With Ben? I rack my brain as to what she might mean. Then I remember her telling me how they’d bought a beach hut in Tankerton and painted it yellow, Ben’s favorite color, in tribute to him.
Despite continuously trying to call her back while I make the five-minute journey along the coastal road, my mind runs amok with what I’m going to find when I get there.
I park, and half walk, half run down the slope toward the beach, where four rows of brightly colored huts merge together like a pick ’n’ mix selection. Pink candy stripes and baby blue panels jar against my impending sense of doom as I race along the promenade, toward the only yellow one I can see.

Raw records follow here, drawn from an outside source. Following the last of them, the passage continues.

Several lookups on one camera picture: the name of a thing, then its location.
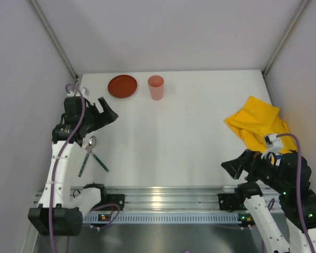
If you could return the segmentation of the spoon with green handle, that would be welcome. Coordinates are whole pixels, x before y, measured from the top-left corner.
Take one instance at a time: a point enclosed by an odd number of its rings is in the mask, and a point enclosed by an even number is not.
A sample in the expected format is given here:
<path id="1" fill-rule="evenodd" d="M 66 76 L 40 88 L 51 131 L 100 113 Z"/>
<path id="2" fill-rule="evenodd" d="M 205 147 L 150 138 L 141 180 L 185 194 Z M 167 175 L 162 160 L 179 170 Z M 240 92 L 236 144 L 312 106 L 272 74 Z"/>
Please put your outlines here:
<path id="1" fill-rule="evenodd" d="M 82 145 L 82 147 L 86 151 L 86 156 L 85 156 L 83 163 L 81 165 L 80 171 L 78 173 L 78 177 L 82 176 L 83 171 L 85 169 L 85 166 L 87 164 L 87 161 L 90 157 L 90 153 L 91 153 L 92 149 L 96 146 L 96 143 L 97 143 L 97 138 L 96 138 L 96 136 L 93 135 L 89 138 L 89 140 L 85 144 Z"/>

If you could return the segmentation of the fork with green handle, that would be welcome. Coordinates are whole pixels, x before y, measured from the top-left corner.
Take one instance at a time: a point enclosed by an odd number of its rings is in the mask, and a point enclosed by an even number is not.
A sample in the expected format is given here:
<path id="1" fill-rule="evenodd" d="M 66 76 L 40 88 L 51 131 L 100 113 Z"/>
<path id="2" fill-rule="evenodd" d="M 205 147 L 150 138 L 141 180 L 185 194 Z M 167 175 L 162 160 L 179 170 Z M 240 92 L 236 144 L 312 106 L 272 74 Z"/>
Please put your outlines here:
<path id="1" fill-rule="evenodd" d="M 82 171 L 85 169 L 85 166 L 87 164 L 87 161 L 90 157 L 90 155 L 93 156 L 93 158 L 100 164 L 100 166 L 106 171 L 109 172 L 110 170 L 107 168 L 107 166 L 102 162 L 102 160 L 92 151 L 92 146 L 89 146 L 88 143 L 83 144 L 83 148 L 86 150 L 86 156 L 84 158 L 84 161 L 82 163 L 81 166 L 81 172 L 80 174 L 82 174 Z"/>

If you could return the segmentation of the red round plate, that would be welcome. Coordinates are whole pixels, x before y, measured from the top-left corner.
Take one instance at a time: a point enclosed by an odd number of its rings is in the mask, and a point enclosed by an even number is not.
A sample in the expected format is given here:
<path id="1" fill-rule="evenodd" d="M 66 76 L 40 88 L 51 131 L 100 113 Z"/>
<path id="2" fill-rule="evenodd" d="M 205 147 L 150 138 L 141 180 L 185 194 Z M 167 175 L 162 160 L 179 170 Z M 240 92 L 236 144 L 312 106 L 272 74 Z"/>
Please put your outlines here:
<path id="1" fill-rule="evenodd" d="M 110 80 L 107 89 L 115 98 L 128 98 L 135 93 L 137 81 L 130 75 L 118 75 Z"/>

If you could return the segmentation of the yellow printed cloth placemat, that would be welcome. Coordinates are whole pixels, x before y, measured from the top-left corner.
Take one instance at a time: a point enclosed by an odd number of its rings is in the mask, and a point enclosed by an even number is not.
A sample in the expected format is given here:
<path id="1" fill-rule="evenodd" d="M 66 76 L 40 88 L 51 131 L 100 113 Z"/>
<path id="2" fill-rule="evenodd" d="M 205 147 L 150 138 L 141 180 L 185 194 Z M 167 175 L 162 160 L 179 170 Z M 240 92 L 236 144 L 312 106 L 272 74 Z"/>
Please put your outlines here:
<path id="1" fill-rule="evenodd" d="M 227 126 L 243 140 L 247 149 L 264 152 L 264 136 L 289 133 L 288 124 L 280 116 L 278 107 L 250 96 L 242 109 L 224 120 Z"/>

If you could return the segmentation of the pink plastic cup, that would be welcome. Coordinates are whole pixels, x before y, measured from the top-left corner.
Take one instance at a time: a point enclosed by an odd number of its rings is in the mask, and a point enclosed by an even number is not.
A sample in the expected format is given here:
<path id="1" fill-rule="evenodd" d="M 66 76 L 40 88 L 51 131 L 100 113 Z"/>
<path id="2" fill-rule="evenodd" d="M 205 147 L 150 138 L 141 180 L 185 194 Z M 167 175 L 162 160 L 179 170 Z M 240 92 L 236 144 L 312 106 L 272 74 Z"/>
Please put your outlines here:
<path id="1" fill-rule="evenodd" d="M 153 100 L 159 101 L 163 97 L 164 79 L 159 75 L 151 76 L 148 79 L 148 86 Z"/>

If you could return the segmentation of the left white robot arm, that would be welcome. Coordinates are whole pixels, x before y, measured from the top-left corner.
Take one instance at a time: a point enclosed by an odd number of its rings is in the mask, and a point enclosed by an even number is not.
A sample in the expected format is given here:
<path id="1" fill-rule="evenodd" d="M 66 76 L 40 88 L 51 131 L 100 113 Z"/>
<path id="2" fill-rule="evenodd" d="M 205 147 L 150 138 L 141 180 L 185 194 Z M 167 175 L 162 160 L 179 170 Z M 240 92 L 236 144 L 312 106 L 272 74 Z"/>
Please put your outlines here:
<path id="1" fill-rule="evenodd" d="M 84 217 L 107 203 L 104 184 L 93 180 L 93 173 L 82 169 L 86 157 L 83 140 L 86 135 L 111 123 L 119 116 L 103 97 L 95 103 L 87 98 L 69 96 L 64 113 L 52 131 L 52 158 L 42 196 L 28 219 L 43 236 L 77 236 Z"/>

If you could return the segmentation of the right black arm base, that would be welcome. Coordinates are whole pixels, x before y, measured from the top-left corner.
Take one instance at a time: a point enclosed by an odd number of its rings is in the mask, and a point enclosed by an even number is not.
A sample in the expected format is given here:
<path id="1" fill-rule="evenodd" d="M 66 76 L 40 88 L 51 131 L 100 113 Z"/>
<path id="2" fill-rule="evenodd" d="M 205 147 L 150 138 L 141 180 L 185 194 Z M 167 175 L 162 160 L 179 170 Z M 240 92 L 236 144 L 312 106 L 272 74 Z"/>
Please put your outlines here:
<path id="1" fill-rule="evenodd" d="M 241 200 L 234 193 L 218 194 L 218 201 L 221 211 L 234 212 L 246 210 Z"/>

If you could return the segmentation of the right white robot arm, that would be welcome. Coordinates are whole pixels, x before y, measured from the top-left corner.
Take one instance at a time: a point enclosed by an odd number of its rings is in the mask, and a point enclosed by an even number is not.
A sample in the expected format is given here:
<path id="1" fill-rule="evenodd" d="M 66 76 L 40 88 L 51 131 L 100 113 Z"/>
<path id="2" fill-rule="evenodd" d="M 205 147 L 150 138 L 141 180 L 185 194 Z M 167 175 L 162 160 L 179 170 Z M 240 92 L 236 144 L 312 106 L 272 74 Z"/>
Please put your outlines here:
<path id="1" fill-rule="evenodd" d="M 287 153 L 277 160 L 273 152 L 245 150 L 221 166 L 234 180 L 247 172 L 246 182 L 237 185 L 234 193 L 252 216 L 267 252 L 316 252 L 316 193 L 310 188 L 311 169 L 305 158 Z M 274 221 L 258 181 L 279 194 L 289 241 Z"/>

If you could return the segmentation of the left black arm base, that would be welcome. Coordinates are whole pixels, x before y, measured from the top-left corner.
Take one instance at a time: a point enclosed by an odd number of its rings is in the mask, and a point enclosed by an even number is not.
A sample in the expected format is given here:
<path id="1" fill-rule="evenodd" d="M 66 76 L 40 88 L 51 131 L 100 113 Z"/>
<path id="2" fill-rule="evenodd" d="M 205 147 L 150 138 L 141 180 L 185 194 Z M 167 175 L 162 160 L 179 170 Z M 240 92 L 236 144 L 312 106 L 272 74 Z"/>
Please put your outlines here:
<path id="1" fill-rule="evenodd" d="M 125 204 L 125 195 L 124 194 L 108 194 L 106 198 L 103 200 L 103 204 L 116 204 L 120 207 L 120 210 L 124 209 Z"/>

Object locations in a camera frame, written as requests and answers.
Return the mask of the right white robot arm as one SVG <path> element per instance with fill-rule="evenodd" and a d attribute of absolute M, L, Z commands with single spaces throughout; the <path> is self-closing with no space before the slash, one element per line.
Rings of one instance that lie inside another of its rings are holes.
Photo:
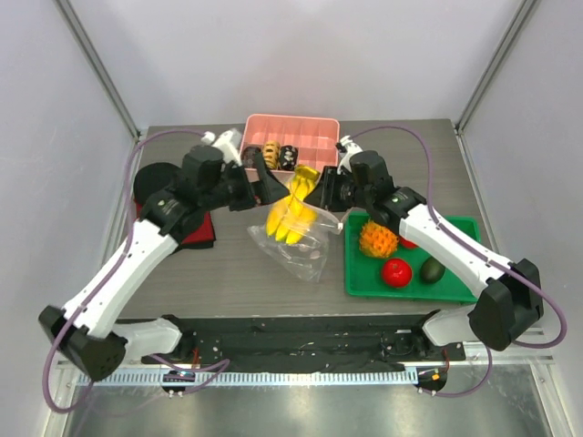
<path fill-rule="evenodd" d="M 515 263 L 454 228 L 411 188 L 394 184 L 374 151 L 358 152 L 347 168 L 327 166 L 306 203 L 330 212 L 361 208 L 377 224 L 414 243 L 453 272 L 476 296 L 474 306 L 438 310 L 425 317 L 411 338 L 416 356 L 430 360 L 444 346 L 479 340 L 505 350 L 543 315 L 542 299 L 531 290 L 537 267 Z"/>

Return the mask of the fake pineapple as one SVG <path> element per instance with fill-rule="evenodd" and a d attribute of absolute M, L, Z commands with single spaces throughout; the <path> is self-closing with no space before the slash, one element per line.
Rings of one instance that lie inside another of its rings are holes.
<path fill-rule="evenodd" d="M 369 258 L 388 259 L 397 250 L 399 238 L 388 228 L 368 220 L 361 228 L 360 251 Z"/>

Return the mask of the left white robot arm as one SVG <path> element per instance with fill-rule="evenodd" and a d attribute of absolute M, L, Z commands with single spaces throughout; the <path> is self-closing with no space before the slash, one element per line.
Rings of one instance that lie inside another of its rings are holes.
<path fill-rule="evenodd" d="M 172 182 L 148 198 L 128 237 L 102 270 L 63 308 L 48 306 L 39 322 L 57 349 L 91 381 L 102 381 L 125 360 L 165 354 L 187 361 L 194 341 L 175 317 L 119 324 L 120 312 L 157 265 L 202 224 L 206 213 L 270 205 L 289 190 L 257 160 L 258 180 L 227 162 L 216 147 L 194 147 Z"/>

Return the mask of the yellow fake banana bunch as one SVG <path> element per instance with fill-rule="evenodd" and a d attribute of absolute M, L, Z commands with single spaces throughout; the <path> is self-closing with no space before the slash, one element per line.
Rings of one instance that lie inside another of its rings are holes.
<path fill-rule="evenodd" d="M 317 214 L 303 201 L 314 191 L 319 177 L 320 172 L 308 166 L 300 165 L 294 170 L 293 176 L 285 182 L 288 196 L 277 201 L 267 217 L 265 232 L 268 237 L 294 245 L 306 236 Z"/>

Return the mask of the red fake tomato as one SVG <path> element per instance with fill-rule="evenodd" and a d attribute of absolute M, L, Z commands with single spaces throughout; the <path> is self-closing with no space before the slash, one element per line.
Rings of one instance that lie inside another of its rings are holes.
<path fill-rule="evenodd" d="M 418 246 L 413 243 L 412 241 L 403 238 L 402 236 L 399 237 L 399 244 L 401 247 L 403 247 L 404 249 L 417 249 Z"/>

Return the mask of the clear zip top bag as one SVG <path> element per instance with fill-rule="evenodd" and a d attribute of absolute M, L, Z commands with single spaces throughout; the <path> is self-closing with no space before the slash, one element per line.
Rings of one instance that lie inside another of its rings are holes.
<path fill-rule="evenodd" d="M 311 208 L 317 214 L 317 218 L 299 243 L 287 245 L 268 237 L 265 232 L 267 219 L 260 226 L 249 227 L 248 233 L 259 249 L 292 275 L 303 281 L 317 282 L 328 259 L 329 237 L 343 232 L 345 218 L 338 218 L 329 211 L 309 206 L 304 202 L 303 204 Z"/>

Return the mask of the red fake apple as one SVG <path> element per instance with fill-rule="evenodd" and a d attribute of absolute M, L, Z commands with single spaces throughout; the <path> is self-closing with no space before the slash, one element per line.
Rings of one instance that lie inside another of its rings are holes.
<path fill-rule="evenodd" d="M 411 282 L 413 270 L 403 259 L 392 258 L 384 263 L 381 276 L 384 283 L 389 287 L 401 289 Z"/>

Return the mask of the dark green fake avocado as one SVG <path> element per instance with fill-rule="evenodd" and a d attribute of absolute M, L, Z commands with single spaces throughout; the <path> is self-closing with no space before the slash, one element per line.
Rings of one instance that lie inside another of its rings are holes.
<path fill-rule="evenodd" d="M 421 281 L 425 284 L 435 284 L 445 275 L 445 266 L 434 257 L 429 257 L 420 269 Z"/>

A woman, sitting with her dog on the front veranda of number forty-one, looks up and gives me a friendly smile as I pass. If she’d seen anything that had given her cause for concern, surely she wouldn’t be sitting there watching the world go by, would she?
My heart thumps in my chest as I come to a stop outside number forty-nine.
I turn the handle and peer into the darkness.
“Anna?” I say huskily as I step inside, leaving the door behind me open, to throw light into the ten-by-ten cabin. There’s nobody here, but as my eyes adjust I can see a single candle burning on a shelf, illuminating a row of framed photos lined up around it.
Every picture shows the same smiling little boy, with white-blond hair and dancing eyes. I recognize Anna in one where a sleeping baby is lying on her chest and she’s staring into the camera lens, with a look of utter contentment radiating from deep within.
A blond lock of hair lies on the desk next to a painting of what looks like a sunflower field, created out of tiny yellow and green handprints. The paper is stiff and crunchy as I lightly pass my fingertips over the palm shapes.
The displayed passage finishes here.